Exercise
Leave every picture out, then reproduce the rest of the listing exactly.

Given information

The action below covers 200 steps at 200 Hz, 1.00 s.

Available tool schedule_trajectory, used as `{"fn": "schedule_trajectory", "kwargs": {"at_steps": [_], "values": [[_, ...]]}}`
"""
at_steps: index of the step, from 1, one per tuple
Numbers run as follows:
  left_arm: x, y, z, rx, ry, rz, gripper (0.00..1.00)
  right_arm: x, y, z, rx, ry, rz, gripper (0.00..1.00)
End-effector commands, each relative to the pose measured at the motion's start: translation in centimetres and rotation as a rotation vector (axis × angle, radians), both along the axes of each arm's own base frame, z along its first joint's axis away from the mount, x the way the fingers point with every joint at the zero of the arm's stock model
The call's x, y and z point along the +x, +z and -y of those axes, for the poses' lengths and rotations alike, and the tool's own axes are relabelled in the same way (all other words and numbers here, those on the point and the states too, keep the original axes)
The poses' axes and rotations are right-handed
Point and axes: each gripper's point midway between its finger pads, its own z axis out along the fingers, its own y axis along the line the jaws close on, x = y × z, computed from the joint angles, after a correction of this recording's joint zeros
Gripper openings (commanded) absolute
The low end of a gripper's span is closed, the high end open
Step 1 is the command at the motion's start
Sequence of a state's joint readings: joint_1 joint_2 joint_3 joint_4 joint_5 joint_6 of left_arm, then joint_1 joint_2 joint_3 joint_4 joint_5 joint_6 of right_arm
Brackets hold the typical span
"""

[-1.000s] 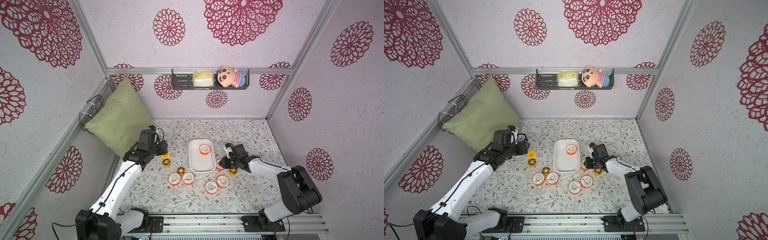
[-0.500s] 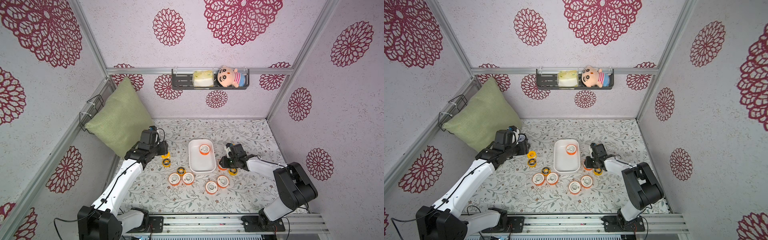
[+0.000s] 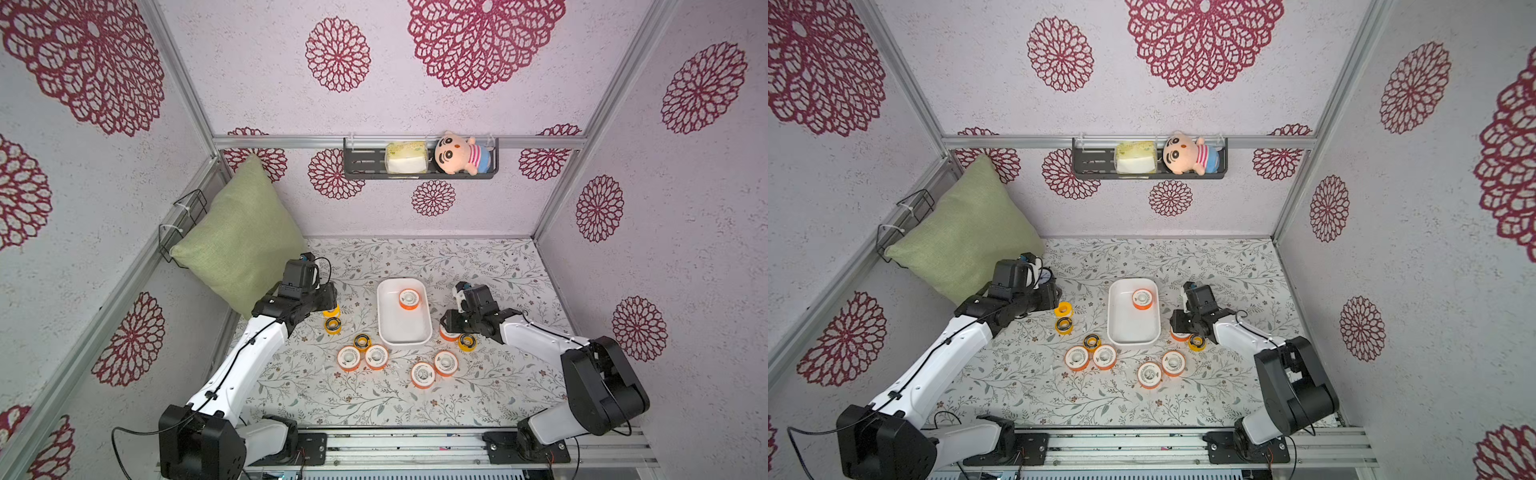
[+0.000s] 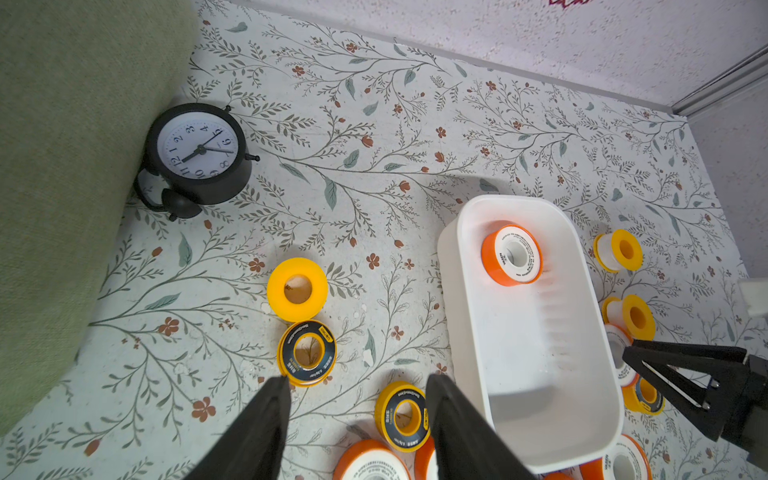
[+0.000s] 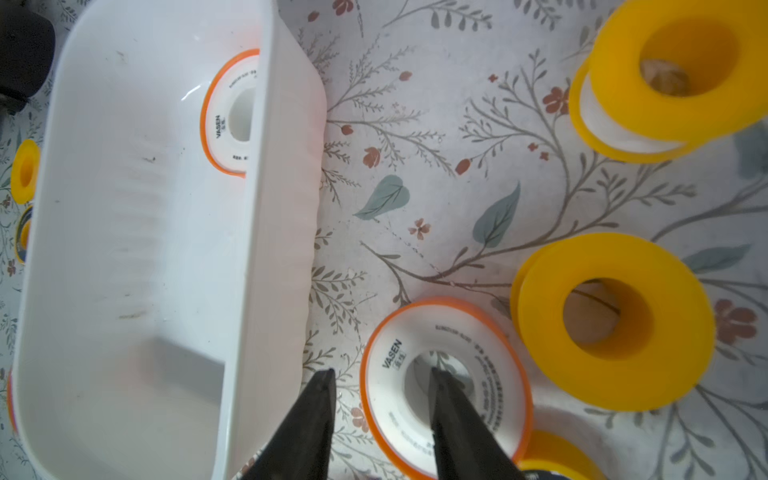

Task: Put the sealing tape into the storage box
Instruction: Pick up the sealing tape at the center of the board.

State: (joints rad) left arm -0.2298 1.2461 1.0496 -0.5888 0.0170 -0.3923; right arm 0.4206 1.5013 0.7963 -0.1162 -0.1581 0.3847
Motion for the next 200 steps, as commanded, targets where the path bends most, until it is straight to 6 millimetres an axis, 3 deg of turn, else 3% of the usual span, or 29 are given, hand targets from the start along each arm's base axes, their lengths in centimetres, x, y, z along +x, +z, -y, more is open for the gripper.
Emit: {"fn": "schedule_trajectory", "kwargs": {"at_steps": [1, 200], "values": [[0.3, 0.2, -0.2, 0.006, -0.001, 0.008, 0.59, 0.4, 0.9, -0.2, -0.025, 0.01, 0.021, 0.45], [0.5, -0.4, -0.4, 0.024, 0.002, -0.006, 0.59, -0.3, -2.1, -0.7, -0.225, 0.049, -0.044, 0.44]]}}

Response
The action below covers 200 steps at 200 Hz, 1.00 s.

Available tool schedule_trajectory, used as `{"fn": "schedule_trajectory", "kwargs": {"at_steps": [_], "values": [[_, ...]]}}`
"""
at_steps: index of the step, from 1, one per tuple
Numbers run as follows:
  left_arm: x, y, z, rx, ry, rz, gripper (0.00..1.00)
  right_arm: x, y, z, rx, ry, rz, gripper (0.00..1.00)
End-effector commands, each relative to the pose measured at the motion's start: translation in centimetres and rotation as a rotation vector (axis × angle, radians), both along the axes of each arm's own base frame, z along its first joint's axis away from the mount, x the way the fingers point with every joint at the zero of the arm's stock model
The call's x, y and z point along the +x, +z and -y of those axes, for the poses' lengths and rotations alike, and the tool's own axes are relabelled in the same way (all other words and numbers here, those on the point and the states too, keep the original axes)
The poses' axes and rotations are right-handed
Point and axes: each gripper's point midway between its finger pads, its own z axis out along the fingers, its own y axis along the line the jaws close on, x = y × z, computed from the joint angles, after a correction of this recording's joint zeros
Gripper openings (commanded) absolute
The low end of a gripper's span is closed, the high end open
Step 1 is the command at the motion's start
Sequence of a state's joint readings: joint_1 joint_2 joint_3 joint_4 joint_5 joint_6 of left_arm, then joint_1 joint_2 joint_3 joint_4 joint_5 joint_6 of right_arm
Brackets hold the typical span
"""

[-1.000s] 
[-0.500s] 
[+0.000s] 
[+0.000s] 
[+0.000s] 

Task: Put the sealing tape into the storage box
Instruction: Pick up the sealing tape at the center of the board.

State: (joints rad) left arm -0.2298 1.2461 1.0496 -0.5888 0.0170 -0.3923; right arm 0.4206 1.5013 0.7963 -0.1162 -0.1581 0.3847
Motion for the next 200 steps, as commanded, targets where the path bends most, until it is straight to 6 millimetres an axis, 3 deg of turn, else 3% of the usual span, or 29 are given, hand targets from the start along each arm's base axes, their lengths in centimetres, x, y, z along +x, +z, -y, more is open for the gripper.
Emit: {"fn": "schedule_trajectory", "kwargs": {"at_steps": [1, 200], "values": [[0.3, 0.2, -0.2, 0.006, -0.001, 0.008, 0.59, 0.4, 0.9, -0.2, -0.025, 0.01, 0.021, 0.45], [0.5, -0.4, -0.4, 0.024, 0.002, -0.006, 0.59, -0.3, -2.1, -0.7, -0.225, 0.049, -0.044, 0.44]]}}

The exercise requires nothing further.